Shakespeare and Company, the legendary English-language bookstore on Paris’s Left Bank, recently got a facelift. Several faces, in fact. Fourteen illustrated portraits of the Lost and Beat Generation writers who once frequented the store—and its predecessor—now adorn the staircase wall leading up to the second floor library of the bookshop. On a recent visit there, I caught up with illustrator Joanna Walsh, who goes by the nom de plume “Badaude,” as she put the finishing touches on her mural, using only a pencil, Posca paint markers, and a touch of gilt for enhancements like picture frames, hanging wires, wall tacks, and an underlying wallpaper text design courtesy of James Joyce.

Paul Morris: Your illustrations are an interesting fusion of image and text. How does your experience as an artist inform your appreciation for literature in general—and for literary figures in particular?

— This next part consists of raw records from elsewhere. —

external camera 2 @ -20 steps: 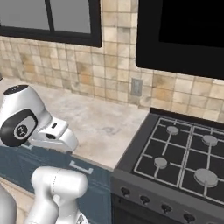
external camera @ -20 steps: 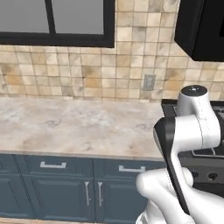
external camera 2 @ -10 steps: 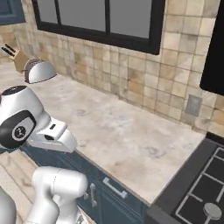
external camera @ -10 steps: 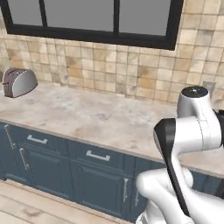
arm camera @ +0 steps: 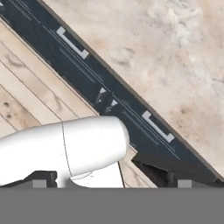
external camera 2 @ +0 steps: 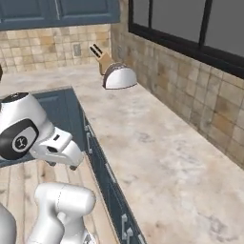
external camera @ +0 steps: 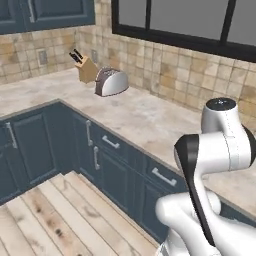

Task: Pick the bottled water, beer from the counter and place them in the open cabinet.

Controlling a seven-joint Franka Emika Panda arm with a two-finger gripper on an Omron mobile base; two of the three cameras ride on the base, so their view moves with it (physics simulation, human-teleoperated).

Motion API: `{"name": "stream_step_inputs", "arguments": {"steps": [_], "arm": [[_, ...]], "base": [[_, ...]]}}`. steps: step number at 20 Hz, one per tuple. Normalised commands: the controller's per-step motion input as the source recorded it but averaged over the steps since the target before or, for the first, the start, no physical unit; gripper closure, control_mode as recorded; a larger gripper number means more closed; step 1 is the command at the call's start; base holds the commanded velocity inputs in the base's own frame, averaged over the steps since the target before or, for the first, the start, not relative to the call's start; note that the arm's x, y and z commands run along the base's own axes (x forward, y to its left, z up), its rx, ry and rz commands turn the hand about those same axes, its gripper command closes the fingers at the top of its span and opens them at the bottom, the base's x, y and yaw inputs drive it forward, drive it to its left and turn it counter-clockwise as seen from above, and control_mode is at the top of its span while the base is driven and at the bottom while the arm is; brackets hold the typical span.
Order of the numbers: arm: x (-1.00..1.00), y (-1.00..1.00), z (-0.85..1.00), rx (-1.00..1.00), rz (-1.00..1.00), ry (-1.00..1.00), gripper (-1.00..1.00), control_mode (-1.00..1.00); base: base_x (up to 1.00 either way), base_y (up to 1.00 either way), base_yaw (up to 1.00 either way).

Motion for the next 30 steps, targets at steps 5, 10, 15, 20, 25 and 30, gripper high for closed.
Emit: {"name": "stream_step_inputs", "arguments": {"steps": [5, 10, 15, 20, 25, 30], "arm": [[0.0, 0.0, 0.0, 0.0, 0.0, 0.0, -1.0, 1.0], [0.0, 0.0, 0.0, 0.0, 0.0, 0.0, -1.0, 1.0], [0.0, 0.0, 0.0, 0.0, 0.0, 0.0, -1.0, 1.0], [0.0, 0.0, 0.0, 0.0, 0.0, 0.0, -1.0, 1.0], [0.0, 0.0, 0.0, 0.0, 0.0, 0.0, -1.0, 1.0], [0.0, 0.0, 0.0, 0.0, 0.0, 0.0, -1.0, 1.0]], "base": [[0.12, 0.3, 0.72], [0.3, 0.19, 0.76], [0.27, 0.16, 0.7], [0.34, 0.32, 0.63], [0.37, 0.39, 0.6], [0.36, 0.42, 0.54]]}}
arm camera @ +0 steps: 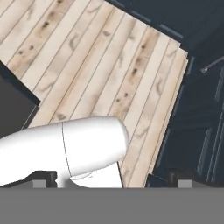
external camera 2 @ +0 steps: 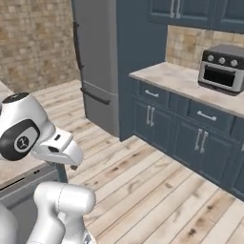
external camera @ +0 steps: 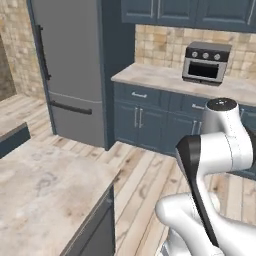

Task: Pick the bottled water, beer from the counter and place them in the open cabinet.

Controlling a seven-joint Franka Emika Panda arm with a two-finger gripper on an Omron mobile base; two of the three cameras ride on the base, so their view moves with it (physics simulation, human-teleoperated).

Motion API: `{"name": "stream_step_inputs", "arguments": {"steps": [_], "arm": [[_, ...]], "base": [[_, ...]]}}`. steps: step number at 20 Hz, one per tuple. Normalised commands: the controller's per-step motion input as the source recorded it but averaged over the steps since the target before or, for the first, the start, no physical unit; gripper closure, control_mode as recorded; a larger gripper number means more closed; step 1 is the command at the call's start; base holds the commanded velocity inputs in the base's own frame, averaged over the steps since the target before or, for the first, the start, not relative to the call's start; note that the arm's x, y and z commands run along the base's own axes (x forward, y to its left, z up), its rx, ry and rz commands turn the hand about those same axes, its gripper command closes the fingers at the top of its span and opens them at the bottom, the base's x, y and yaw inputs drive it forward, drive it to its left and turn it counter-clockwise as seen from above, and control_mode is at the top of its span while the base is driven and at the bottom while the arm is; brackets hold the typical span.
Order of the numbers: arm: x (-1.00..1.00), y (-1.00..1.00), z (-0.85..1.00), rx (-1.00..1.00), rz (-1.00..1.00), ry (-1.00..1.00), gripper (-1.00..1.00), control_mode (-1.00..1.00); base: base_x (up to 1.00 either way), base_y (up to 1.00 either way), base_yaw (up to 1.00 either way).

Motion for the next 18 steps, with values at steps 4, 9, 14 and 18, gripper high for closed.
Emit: {"name": "stream_step_inputs", "arguments": {"steps": [4, 9, 14, 18], "arm": [[0.0, 0.0, 0.0, 0.0, 0.0, 0.0, -1.0, 1.0], [0.0, 0.0, 0.0, 0.0, 0.0, 0.0, -1.0, 1.0], [0.0, 0.0, 0.0, 0.0, 0.0, 0.0, -1.0, 1.0], [0.0, 0.0, 0.0, 0.0, 0.0, 0.0, -1.0, 1.0]], "base": [[0.26, 0.4, 0.45], [0.15, 0.51, 0.44], [0.03, 0.57, 0.43], [0.32, 0.3, 0.51]]}}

Joanna Walsh: I don’t think I could ever call myself an “artist” without some kind of qualification: it’s a term I’m shy of. I’ve always defined myself as a commercial artist or illustrator, and my earlier work was all commissioned press illustration. Now most of my work is self-generated (I’m writing/drawing a book about London which will be published by the Tate, UK, and another book about Paris). My drawing always relates to writing, whether because I’m responding to a text or mixing my own writing and pictures. Writers are also “commercial” artists—books have to sell to a certain number of people in order to be published. This doesn’t mean that I think “blockbusters” are better than “literary fiction” because they sell more, but I am interested in the knife-edge balancing act whereby writers write what they have to in such a way that enough readers will want to go out and buy a copy.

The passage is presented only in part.